▶ _WHAT NEEDS TO BE DONE_
An exact copy of all the records is the expected answer.

Stored data entries
BEGIN

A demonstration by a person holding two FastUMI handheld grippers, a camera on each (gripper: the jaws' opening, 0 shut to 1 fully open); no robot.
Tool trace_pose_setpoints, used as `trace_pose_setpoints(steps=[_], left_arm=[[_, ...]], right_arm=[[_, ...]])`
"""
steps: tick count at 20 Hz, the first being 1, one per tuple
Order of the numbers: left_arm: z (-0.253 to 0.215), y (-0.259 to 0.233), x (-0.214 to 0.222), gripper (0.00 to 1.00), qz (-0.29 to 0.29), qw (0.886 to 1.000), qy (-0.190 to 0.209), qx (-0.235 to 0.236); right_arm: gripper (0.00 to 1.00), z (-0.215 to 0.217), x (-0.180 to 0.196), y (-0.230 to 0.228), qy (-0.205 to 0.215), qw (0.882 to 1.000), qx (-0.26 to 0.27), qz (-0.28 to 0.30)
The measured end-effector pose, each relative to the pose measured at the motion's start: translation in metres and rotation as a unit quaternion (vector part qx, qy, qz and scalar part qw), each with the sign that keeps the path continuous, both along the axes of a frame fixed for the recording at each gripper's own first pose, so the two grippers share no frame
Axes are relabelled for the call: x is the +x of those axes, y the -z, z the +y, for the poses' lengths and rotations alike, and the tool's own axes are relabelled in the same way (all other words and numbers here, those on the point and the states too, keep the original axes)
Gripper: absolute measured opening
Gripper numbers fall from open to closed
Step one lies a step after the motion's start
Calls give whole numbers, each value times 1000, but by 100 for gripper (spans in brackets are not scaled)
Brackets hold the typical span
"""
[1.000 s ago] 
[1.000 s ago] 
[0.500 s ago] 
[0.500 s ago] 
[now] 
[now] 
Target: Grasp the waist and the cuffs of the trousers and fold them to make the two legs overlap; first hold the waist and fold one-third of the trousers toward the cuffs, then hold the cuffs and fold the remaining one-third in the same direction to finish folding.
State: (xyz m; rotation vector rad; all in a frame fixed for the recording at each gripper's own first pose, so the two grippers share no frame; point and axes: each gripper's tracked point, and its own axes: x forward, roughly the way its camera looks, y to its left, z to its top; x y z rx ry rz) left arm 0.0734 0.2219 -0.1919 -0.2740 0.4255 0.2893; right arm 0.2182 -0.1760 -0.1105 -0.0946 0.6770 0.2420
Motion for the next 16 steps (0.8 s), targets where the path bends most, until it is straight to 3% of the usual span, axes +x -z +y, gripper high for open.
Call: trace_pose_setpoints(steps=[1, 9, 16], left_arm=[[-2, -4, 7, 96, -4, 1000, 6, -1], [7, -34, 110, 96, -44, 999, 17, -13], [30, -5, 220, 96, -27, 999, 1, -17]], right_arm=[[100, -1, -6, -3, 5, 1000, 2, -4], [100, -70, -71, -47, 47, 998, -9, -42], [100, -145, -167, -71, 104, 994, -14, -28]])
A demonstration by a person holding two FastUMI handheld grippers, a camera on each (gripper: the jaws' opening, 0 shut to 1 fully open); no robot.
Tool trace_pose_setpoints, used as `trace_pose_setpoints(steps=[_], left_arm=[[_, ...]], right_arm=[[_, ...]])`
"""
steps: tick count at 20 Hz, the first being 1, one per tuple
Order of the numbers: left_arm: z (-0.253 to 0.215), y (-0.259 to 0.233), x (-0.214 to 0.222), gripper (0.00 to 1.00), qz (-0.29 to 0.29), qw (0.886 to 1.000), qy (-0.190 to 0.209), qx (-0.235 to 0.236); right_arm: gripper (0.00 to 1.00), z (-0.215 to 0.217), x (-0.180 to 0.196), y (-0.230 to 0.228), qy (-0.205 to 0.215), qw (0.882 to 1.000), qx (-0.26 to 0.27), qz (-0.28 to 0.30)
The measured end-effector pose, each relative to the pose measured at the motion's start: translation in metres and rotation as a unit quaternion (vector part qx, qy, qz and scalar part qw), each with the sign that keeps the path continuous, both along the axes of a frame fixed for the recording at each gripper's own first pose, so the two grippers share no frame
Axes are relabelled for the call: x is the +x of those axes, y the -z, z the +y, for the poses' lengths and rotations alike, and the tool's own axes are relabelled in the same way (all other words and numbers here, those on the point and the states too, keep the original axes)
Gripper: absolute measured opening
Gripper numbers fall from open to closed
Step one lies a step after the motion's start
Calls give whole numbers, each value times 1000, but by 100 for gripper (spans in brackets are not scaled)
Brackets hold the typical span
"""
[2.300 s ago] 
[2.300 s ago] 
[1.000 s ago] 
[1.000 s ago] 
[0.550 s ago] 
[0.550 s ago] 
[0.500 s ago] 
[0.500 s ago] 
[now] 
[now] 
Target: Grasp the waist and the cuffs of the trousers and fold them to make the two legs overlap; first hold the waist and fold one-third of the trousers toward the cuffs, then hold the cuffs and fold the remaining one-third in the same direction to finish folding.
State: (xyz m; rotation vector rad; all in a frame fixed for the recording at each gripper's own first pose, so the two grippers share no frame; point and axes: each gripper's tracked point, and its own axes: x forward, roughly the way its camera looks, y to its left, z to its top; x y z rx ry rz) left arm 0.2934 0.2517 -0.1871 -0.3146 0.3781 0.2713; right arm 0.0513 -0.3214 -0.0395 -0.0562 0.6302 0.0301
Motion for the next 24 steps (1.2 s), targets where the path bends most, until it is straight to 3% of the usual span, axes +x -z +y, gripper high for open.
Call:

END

▶ _WORKED SOLUTION_
A demonstration by a person holding two FastUMI handheld grippers, a camera on each (gripper: the jaws' opening, 0 shut to 1 fully open); no robot.
Tool trace_pose_setpoints, used as `trace_pose_setpoints(steps=[_], left_arm=[[_, ...]], right_arm=[[_, ...]])`
"""
steps: tick count at 20 Hz, the first being 1, one per tuple
Order of the numbers: left_arm: z (-0.253 to 0.215), y (-0.259 to 0.233), x (-0.214 to 0.222), gripper (0.00 to 1.00), qz (-0.29 to 0.29), qw (0.886 to 1.000), qy (-0.190 to 0.209), qx (-0.235 to 0.236); right_arm: gripper (0.00 to 1.00), z (-0.215 to 0.217), x (-0.180 to 0.196), y (-0.230 to 0.228), qy (-0.205 to 0.215), qw (0.882 to 1.000), qx (-0.26 to 0.27), qz (-0.28 to 0.30)
The measured end-effector pose, each relative to the pose measured at the motion's start: translation in metres and rotation as a unit quaternion (vector part qx, qy, qz and scalar part qw), each with the sign that keeps the path continuous, both along the axes of a frame fixed for the recording at each gripper's own first pose, so the two grippers share no frame
Axes are relabelled for the call: x is the +x of those axes, y the -z, z the +y, for the poses' lengths and rotations alike, and the tool's own axes are relabelled in the same way (all other words and numbers here, those on the point and the states too, keep the original axes)
Gripper: absolute measured opening
Gripper numbers fall from open to closed
Step one lies a step after the motion's start
Calls give whole numbers, each value times 1000, but by 100 for gripper (spans in brackets are not scaled)
Brackets hold the typical span
"""
[1.000 s ago] 
[1.000 s ago] 
[0.500 s ago] 
[0.500 s ago] 
[now] 
[now] 
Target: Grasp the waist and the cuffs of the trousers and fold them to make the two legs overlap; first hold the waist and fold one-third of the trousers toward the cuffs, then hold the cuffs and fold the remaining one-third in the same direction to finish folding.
State: (xyz m; rotation vector rad; all in a frame fixed for the recording at each gripper's own first pose, so the two grippers share no frame; point and axes: each gripper's tracked point, and its own axes: x forward, roughly the way its camera looks, y to its left, z to its top; x y z rx ry rz) left arm 0.0734 0.2219 -0.1919 -0.2740 0.4255 0.2893; right arm 0.2182 -0.1760 -0.1105 -0.0946 0.6770 0.2420
Motion for the next 16 steps (0.8 s), targets where the path bends most, until it is straight to 3% of the usual span, axes +x -z +y, gripper high for open.
Call: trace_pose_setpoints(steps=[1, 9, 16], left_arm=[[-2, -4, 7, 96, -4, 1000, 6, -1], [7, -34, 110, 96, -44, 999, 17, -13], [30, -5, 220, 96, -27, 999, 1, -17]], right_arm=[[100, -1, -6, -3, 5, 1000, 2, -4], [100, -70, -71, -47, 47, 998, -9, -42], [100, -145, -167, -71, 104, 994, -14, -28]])
A demonstration by a person holding two FastUMI handheld grippers, a camera on each (gripper: the jaws' opening, 0 shut to 1 fully open); no robot.
Tool trace_pose_setpoints, used as `trace_pose_setpoints(steps=[_], left_arm=[[_, ...]], right_arm=[[_, ...]])`
"""
steps: tick count at 20 Hz, the first being 1, one per tuple
Order of the numbers: left_arm: z (-0.253 to 0.215), y (-0.259 to 0.233), x (-0.214 to 0.222), gripper (0.00 to 1.00), qz (-0.29 to 0.29), qw (0.886 to 1.000), qy (-0.190 to 0.209), qx (-0.235 to 0.236); right_arm: gripper (0.00 to 1.00), z (-0.215 to 0.217), x (-0.180 to 0.196), y (-0.230 to 0.228), qy (-0.205 to 0.215), qw (0.882 to 1.000), qx (-0.26 to 0.27), qz (-0.28 to 0.30)
The measured end-effector pose, each relative to the pose measured at the motion's start: translation in metres and rotation as a unit quaternion (vector part qx, qy, qz and scalar part qw), each with the sign that keeps the path continuous, both along the axes of a frame fixed for the recording at each gripper's own first pose, so the two grippers share no frame
Axes are relabelled for the call: x is the +x of those axes, y the -z, z the +y, for the poses' lengths and rotations alike, and the tool's own axes are relabelled in the same way (all other words and numbers here, those on the point and the states too, keep the original axes)
Gripper: absolute measured opening
Gripper numbers fall from open to closed
Step one lies a step after the motion's start
Calls give whole numbers, each value times 1000, but by 100 for gripper (spans in brackets are not scaled)
Brackets hold the typical span
"""
[2.300 s ago] 
[2.300 s ago] 
[1.000 s ago] 
[1.000 s ago] 
[0.550 s ago] 
[0.550 s ago] 
[0.500 s ago] 
[0.500 s ago] 
[now] 
[now] 
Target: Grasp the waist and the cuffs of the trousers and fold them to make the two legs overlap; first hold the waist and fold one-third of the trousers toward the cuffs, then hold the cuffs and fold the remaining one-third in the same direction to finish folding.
State: (xyz m; rotation vector rad; all in a frame fixed for the recording at each gripper's own first pose, so the two grippers share no frame; point and axes: each gripper's tracked point, and its own axes: x forward, roughly the way its camera looks, y to its left, z to its top; x y z rx ry rz) left arm 0.2934 0.2517 -0.1871 -0.3146 0.3781 0.2713; right arm 0.0513 -0.3214 -0.0395 -0.0562 0.6302 0.0301
Motion for the next 24 steps (1.2 s), targets where the path bends most, until it is straight to 3% of the usual span, axes +x -z +y, gripper high for open.
Call:

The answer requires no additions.